Reischauer also cited estimates prepared by the Medicare Payment Advisory Commission that Medicare spends 10 percent more on average on enrollees in HMOs than on beneficiaries in traditional Medicare. The corresponding figures for PPOs and private fee-for-service plans in the Medicare Advantage program are 17 percent and 19 percent more respectively, he added.

But Reischauer noted that some 700,000 Medicare beneficiaries are enrolled in private fee-for-service plans in Medicare Advantage. Those plans are like traditional Medicare in that they do not restrict choice of provider, but are different in that they offer extra benefits. "In a sense, we've created a monster" by establishing private fee-for-service plans, Reischauer said, adding they would be hard to eliminate because of their large enrollment.

Fellow Urban Institute analyst Robert Berenson also noted difficulties slicing into Medicare Advantage rates. He said he sees a "political dynamic" now in which Democrats defending the extra benefits in Medicare Advantage plans counter other Democrats who pressure for rate cuts.
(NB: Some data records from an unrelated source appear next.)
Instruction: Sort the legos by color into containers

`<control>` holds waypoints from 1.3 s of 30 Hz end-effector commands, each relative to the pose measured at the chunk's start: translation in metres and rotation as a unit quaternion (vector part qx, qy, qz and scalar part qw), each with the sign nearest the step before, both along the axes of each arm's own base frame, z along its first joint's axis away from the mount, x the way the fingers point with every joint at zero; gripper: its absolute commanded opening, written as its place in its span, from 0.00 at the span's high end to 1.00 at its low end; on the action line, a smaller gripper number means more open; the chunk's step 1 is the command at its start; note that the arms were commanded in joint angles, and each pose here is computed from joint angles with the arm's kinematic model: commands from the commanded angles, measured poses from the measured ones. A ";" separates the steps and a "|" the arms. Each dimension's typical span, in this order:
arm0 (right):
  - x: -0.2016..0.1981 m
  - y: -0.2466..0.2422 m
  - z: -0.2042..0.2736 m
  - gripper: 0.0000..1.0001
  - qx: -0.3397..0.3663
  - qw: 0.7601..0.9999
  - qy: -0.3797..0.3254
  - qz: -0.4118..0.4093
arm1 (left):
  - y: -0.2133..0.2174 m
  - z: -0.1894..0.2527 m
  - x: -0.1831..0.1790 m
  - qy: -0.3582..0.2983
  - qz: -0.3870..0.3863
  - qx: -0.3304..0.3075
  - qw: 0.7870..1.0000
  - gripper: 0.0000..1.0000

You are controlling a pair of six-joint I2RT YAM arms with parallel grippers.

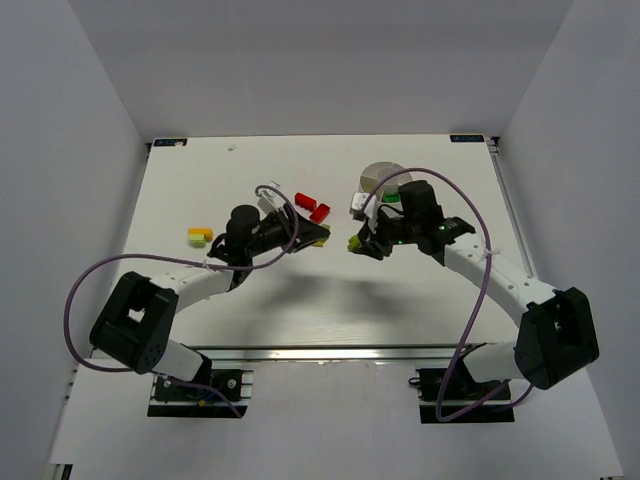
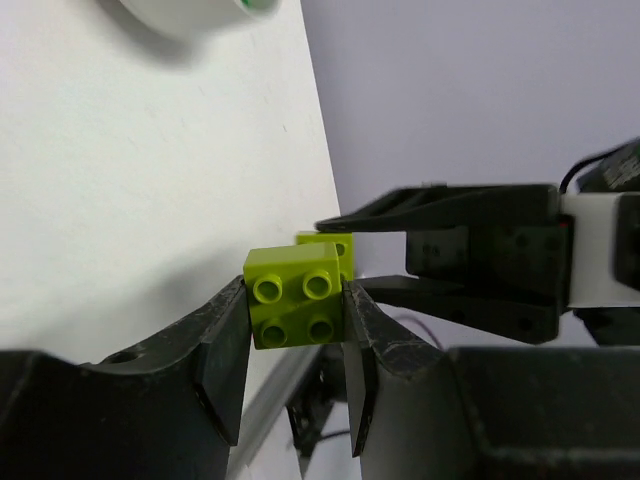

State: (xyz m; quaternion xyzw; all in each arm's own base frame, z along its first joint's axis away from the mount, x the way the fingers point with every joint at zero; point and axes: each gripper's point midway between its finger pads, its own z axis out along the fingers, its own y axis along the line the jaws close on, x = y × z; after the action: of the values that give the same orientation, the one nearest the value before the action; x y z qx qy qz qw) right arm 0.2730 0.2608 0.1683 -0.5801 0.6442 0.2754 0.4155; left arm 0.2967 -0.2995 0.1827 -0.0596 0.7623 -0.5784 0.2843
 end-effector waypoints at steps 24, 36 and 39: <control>0.055 -0.098 0.040 1.00 0.035 0.984 -0.064 -0.165 | -0.036 0.032 0.112 -0.051 0.024 0.043 0.997 1.00; 0.058 -0.120 0.042 1.00 0.045 0.977 -0.056 -0.200 | -0.099 0.019 0.168 -0.054 0.031 0.075 0.995 1.00; 0.058 -0.120 0.040 1.00 0.049 0.977 -0.049 -0.202 | -0.109 0.017 0.176 -0.046 0.038 0.082 0.995 1.00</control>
State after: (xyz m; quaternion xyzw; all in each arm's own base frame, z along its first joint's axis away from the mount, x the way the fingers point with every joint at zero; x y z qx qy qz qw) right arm 0.3313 0.1379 0.1999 -0.4336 0.7233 0.1783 0.5069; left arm 0.4654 -0.4020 0.1813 -0.0385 0.7899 -0.5161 0.3289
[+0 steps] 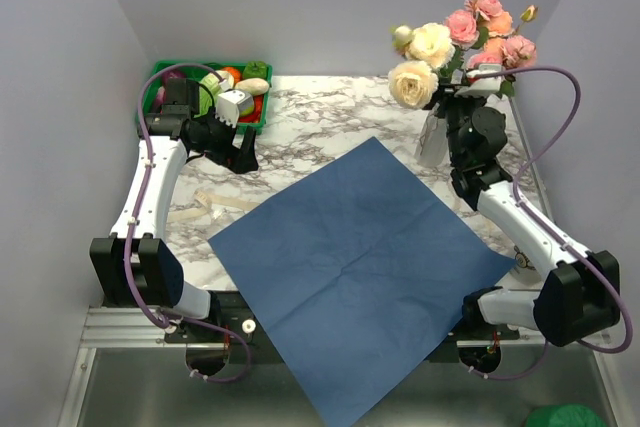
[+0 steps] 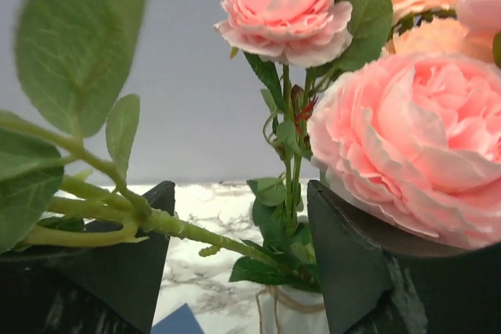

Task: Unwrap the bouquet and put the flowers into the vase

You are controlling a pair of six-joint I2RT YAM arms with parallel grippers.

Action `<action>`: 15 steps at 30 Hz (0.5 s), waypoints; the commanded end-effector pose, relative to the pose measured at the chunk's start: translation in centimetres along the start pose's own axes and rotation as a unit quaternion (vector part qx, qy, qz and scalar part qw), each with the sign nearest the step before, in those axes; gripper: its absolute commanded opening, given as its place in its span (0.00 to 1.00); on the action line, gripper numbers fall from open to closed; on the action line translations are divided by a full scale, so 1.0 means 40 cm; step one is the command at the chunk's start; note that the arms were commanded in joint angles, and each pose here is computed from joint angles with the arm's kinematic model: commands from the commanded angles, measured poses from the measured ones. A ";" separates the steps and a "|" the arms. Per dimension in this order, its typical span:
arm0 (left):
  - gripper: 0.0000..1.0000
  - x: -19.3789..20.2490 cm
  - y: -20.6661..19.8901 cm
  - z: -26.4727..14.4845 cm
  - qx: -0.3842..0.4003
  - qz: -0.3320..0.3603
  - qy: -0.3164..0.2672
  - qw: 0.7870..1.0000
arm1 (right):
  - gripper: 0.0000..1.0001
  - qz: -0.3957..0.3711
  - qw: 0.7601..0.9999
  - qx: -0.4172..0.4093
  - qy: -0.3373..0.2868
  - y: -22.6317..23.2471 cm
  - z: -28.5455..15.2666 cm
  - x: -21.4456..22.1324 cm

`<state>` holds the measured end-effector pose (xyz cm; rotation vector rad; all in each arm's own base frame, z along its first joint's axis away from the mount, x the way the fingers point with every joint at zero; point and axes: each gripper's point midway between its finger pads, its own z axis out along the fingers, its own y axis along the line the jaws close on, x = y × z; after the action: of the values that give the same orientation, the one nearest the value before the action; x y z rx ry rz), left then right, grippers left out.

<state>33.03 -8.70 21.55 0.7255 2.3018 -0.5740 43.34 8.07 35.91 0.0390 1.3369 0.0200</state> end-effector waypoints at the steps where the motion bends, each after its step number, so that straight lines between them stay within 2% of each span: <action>1: 0.99 -0.011 -0.005 -0.014 -0.001 0.009 -0.007 1.000 | 0.76 0.038 0.994 0.048 0.087 -0.030 -0.014 0.050; 3: 0.99 -0.011 -0.010 -0.016 0.001 0.009 -0.008 1.000 | 0.75 0.044 0.990 0.064 0.120 -0.038 -0.022 0.071; 8: 0.99 -0.005 -0.016 -0.019 0.001 0.012 -0.009 1.000 | 0.71 0.072 0.986 0.051 0.141 -0.011 -0.004 0.008; 9: 0.99 -0.005 -0.016 -0.020 0.001 0.011 -0.010 1.000 | 0.72 0.067 0.977 0.058 0.193 -0.014 -0.026 0.051; 11: 0.99 0.000 -0.016 -0.020 -0.001 0.013 -0.008 1.000 | 0.69 0.074 0.973 0.069 0.207 -0.015 -0.018 0.028; 15: 0.99 0.001 -0.017 -0.021 -0.002 0.015 -0.009 1.000 | 0.53 0.117 0.962 0.108 0.220 -0.037 -0.062 0.044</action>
<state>32.78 -8.69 21.62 0.7275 2.2989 -0.5722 43.53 8.16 36.96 0.2426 1.6422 0.1074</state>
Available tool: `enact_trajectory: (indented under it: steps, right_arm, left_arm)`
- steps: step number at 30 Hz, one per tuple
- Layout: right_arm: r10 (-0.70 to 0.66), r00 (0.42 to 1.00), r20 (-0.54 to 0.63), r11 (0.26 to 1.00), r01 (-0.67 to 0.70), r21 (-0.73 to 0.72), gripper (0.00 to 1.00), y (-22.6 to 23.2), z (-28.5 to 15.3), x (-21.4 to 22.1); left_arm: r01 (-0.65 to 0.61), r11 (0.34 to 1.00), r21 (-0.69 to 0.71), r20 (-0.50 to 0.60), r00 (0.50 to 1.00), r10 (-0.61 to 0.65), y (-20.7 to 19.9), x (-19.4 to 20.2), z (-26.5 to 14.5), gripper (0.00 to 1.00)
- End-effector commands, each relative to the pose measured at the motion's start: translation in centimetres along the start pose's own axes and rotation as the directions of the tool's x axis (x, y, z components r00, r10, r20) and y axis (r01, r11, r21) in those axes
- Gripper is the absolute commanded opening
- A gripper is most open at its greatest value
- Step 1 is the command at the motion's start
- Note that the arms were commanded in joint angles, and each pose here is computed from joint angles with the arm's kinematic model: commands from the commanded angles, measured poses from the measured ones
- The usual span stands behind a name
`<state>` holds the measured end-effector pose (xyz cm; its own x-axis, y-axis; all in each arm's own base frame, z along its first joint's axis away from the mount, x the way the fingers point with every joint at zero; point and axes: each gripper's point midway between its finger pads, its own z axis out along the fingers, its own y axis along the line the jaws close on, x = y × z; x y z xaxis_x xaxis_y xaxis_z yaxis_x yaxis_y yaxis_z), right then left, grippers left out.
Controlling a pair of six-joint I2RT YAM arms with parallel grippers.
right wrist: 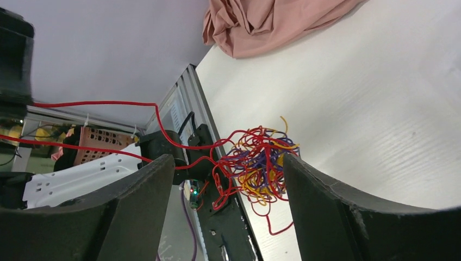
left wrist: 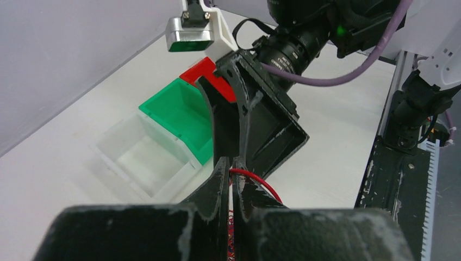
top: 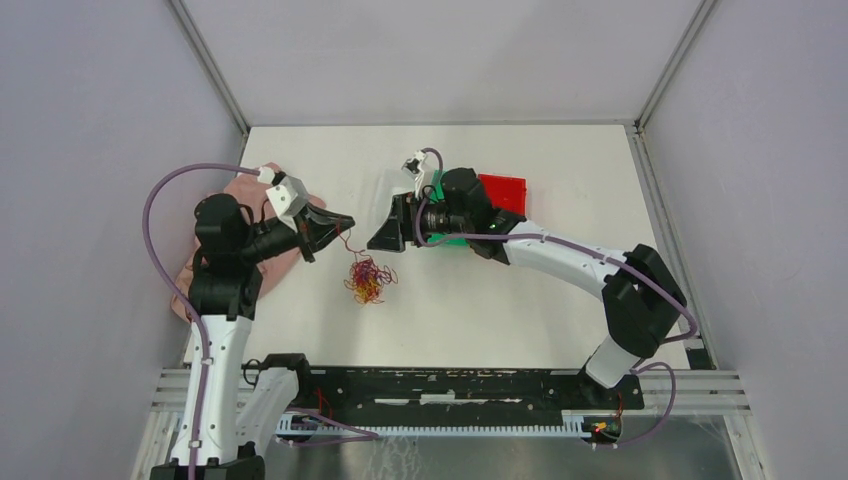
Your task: Untangle the cables
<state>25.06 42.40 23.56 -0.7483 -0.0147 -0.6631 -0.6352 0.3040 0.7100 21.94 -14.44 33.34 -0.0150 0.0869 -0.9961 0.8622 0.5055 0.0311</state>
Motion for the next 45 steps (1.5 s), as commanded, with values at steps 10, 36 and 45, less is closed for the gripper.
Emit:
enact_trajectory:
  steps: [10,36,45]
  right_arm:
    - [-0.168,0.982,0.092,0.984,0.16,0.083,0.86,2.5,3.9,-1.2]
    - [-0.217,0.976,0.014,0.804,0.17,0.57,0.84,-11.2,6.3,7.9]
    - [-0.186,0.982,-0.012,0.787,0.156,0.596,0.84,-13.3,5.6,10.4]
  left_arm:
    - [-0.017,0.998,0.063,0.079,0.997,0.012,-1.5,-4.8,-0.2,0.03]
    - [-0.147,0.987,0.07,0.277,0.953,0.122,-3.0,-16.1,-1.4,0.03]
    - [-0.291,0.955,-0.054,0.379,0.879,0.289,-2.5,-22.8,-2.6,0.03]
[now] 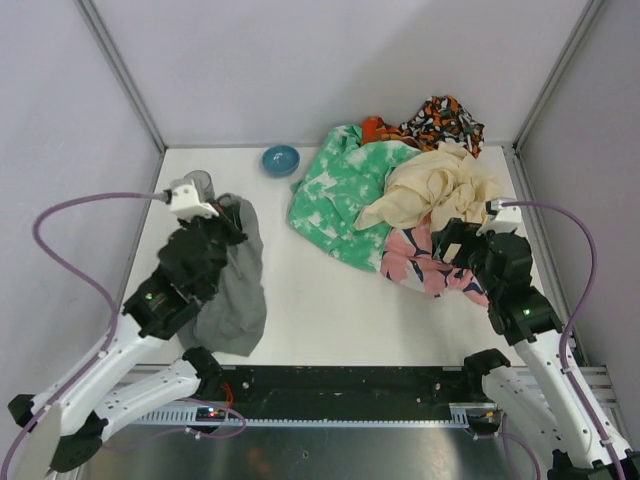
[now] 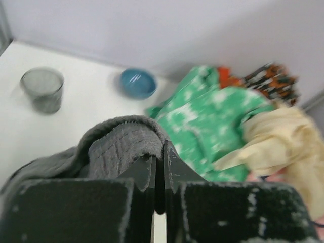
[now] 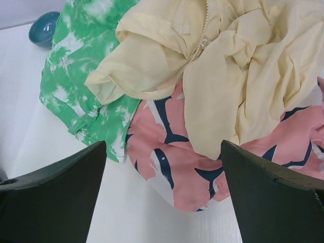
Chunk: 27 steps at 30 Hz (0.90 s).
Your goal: Pick out a specific cloth from the pile
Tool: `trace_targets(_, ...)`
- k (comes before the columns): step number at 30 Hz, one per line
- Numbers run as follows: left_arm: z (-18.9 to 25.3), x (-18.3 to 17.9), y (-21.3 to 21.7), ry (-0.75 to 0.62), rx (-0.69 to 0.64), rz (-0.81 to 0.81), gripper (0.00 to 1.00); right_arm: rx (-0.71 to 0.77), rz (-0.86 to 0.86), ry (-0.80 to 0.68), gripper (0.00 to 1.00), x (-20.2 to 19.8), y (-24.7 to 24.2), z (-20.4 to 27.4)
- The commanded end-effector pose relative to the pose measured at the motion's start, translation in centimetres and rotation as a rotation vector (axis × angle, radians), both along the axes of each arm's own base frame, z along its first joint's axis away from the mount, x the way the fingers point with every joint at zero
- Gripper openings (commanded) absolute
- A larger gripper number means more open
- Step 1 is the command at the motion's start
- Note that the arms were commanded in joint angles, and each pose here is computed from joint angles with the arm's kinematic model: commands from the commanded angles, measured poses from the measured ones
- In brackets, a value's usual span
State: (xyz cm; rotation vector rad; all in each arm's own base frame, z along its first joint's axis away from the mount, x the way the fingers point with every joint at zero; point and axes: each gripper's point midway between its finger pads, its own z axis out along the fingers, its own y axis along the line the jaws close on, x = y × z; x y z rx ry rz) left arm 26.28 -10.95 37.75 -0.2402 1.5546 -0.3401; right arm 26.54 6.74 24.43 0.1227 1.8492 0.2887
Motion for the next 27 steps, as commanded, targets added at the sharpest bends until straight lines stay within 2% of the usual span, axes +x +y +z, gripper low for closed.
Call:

John Gorman, who helped oversee managed care plans as a Medicare official in the Clinton administration, said "we should never lose sight of the fact that [Medicare Advantage] has been an absolutely key safety net for low-income, unsubsidized Medicare beneficiaries." Gorman added "we know that a majority of African-American and Latino beneficiaries are already enrolled in Medicare Advantage. This program brings the only hope of reducing racial disparities among the elderly."

Gorman, who now runs a consulting firm that advises Medicare Advantage plans, also defended current payment rates in Medicare Advantage for managed care plans. He said they should be regarded as an investment in systems of coordinated care that can help tame the costs of caring for the chronically ill. "This is an investment we are making in infrastructure that really offers the only hope against the explosion of expenditures that we're going to see" in Medicare, he said.

But with Democrats trying to raise money to fund wider coverage of children and facing the cost of fixing physician payments, it's likely to be a dicey year for managed care lobbyists, even if Congress decides to save money by trimming payments for hospitals, home health care agencies and other providers.